Eu tinha seis incompletos quando, em março de 1970, partiam os bondes em seus últimos trajetos na cidade de Porto Alegre. Por ser tão miúdo, fico duvidando de minhas memórias. Ainda que desconfiado, a família afiança ter eu andado até o Centro e, de lá, voltado para o 4º Distrito algumas vezes a bordo de uma linha que percorria a Av. Voluntários da Pátria, entrava na Rua do Parque e, depois de fazer um “S” na Conde de Porto Alegre, passava pela Av. Eduardo (como chamávamos a Franklin Roosevelt). Para onde ele ia depois eu não sei – descíamos na Av. São Pedro. Na certa era Navegantes adentro.

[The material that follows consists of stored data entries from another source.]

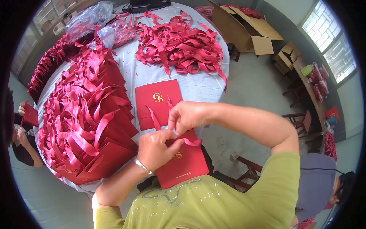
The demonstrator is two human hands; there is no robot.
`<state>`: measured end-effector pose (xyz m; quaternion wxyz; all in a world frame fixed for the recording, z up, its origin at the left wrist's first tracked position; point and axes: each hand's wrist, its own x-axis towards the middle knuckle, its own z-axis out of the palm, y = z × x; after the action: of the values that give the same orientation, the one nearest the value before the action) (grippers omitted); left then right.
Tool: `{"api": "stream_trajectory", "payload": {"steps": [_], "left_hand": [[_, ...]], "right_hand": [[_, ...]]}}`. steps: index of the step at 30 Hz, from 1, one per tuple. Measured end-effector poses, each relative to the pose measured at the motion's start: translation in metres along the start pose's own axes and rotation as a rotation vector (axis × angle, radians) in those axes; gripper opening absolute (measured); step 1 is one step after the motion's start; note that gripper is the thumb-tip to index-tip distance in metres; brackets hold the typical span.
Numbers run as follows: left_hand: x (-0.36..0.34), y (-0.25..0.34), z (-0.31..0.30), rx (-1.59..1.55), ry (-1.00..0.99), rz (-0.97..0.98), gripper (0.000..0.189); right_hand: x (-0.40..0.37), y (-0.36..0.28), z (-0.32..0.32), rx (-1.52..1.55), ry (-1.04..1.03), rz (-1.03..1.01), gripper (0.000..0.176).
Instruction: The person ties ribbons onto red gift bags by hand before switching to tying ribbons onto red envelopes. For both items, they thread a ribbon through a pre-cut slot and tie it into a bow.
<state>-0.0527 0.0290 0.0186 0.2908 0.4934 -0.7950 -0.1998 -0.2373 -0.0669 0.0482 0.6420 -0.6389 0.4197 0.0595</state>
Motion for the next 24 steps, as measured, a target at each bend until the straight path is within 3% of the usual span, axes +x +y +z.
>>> {"api": "stream_trajectory", "payload": {"steps": [4,5,10,24], "left_hand": [[0.006,-0.008,-0.001,-0.118,-0.075,-0.075,0.023],[0.005,-0.006,-0.002,-0.100,-0.112,-0.083,0.022],[0.007,-0.006,-0.001,-0.041,-0.162,-0.073,0.020],[0.009,-0.010,-0.002,-0.087,-0.179,-0.052,0.021]], "right_hand": [[0.007,0.018,0.008,0.012,0.406,-0.389,0.015],[0.012,0.020,0.005,0.167,0.415,-0.448,0.014],[0.036,0.019,-0.015,-0.062,0.772,-0.566,0.015],[0.061,0.032,-0.012,-0.017,0.861,-0.619,0.008]]}}
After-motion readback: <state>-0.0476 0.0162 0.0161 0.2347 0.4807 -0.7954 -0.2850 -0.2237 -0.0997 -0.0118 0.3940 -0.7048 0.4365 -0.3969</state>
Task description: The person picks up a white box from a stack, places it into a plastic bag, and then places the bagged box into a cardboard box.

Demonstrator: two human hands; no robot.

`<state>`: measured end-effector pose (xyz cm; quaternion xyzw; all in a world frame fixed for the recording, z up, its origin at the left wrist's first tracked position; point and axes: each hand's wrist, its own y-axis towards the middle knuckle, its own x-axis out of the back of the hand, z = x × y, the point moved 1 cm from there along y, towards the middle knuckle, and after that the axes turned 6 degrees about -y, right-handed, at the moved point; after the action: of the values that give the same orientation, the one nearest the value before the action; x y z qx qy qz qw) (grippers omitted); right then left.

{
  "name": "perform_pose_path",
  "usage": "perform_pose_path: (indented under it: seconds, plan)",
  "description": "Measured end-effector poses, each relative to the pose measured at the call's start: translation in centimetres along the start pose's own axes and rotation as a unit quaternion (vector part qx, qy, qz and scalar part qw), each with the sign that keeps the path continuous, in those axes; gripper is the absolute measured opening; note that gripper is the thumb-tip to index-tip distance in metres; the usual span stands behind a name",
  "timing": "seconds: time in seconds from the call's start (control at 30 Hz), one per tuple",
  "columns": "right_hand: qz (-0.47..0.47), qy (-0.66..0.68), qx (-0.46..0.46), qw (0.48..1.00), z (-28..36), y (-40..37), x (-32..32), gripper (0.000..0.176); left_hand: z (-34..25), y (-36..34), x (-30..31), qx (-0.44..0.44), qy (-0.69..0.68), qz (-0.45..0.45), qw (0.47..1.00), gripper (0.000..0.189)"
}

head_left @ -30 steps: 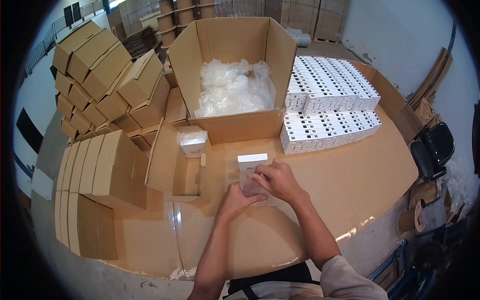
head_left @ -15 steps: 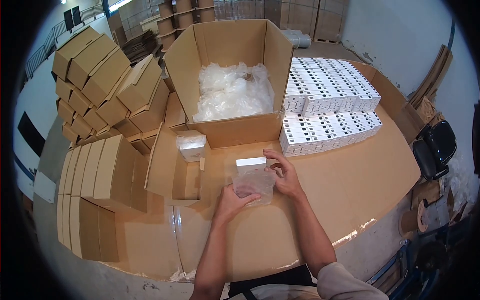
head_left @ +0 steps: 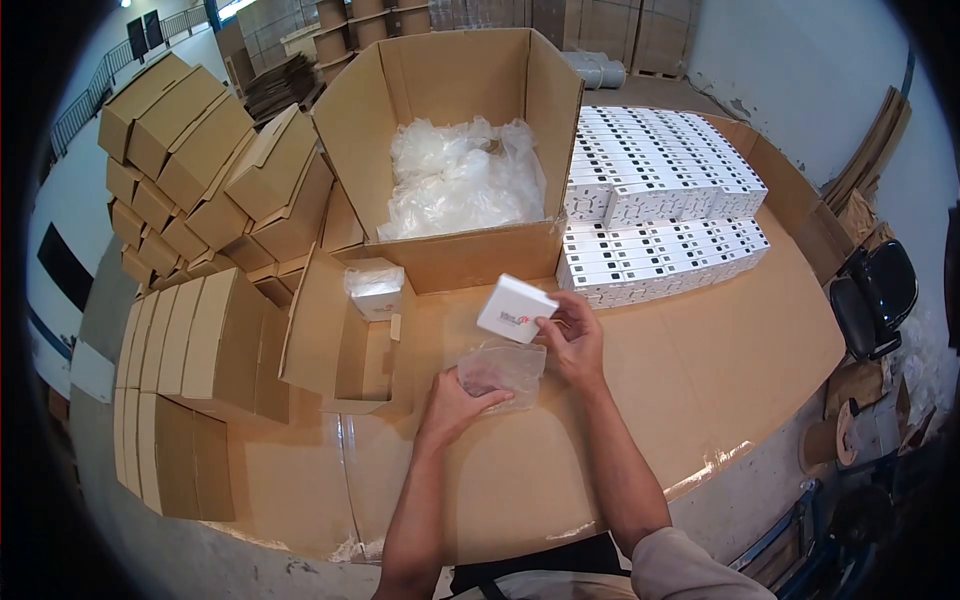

Ainda que bem detalhada, essa pode ser uma memória falsa. Afinal, por muito tempo os rastros das linhas permaneceram aparentes e, com isso, faziam com que os carros sacudissem na passada, tornando evidente o caminho trilhado (com o perdão do trocadilho). Porém, mais do que a visão do itinerário, outra lembrança reforça minha existência simultânea com este transporte urbano: o som. Não todo ele. Límpido vem o barulho do bonde fazendo justamente o “S” logo antes de descermos. Agudo, incômodo, raspado. Som de ferro contra ferro denunciando a pressa do motorneiro.

Cresci ouvindo as histórias do pai sobre como fugia do bilheteiro para economizar a passagem e gastar o dinheiro na cantina do Colégio do Rosário. Ou das tantas vezes em que precisou pular do bonde para não sofrer algum safanão do funcionário. Credito a essas sagas aventureiras a verdadeira obsessão que tive em me dependurar no Lilico (um tipo de bonde puxado por um tratorzinho e que fazia linha no litoral) e dele saltar em movimento quando deixava a Av. Praia do Barco para pegar a beira do mar em direção a Arroio Teixeira.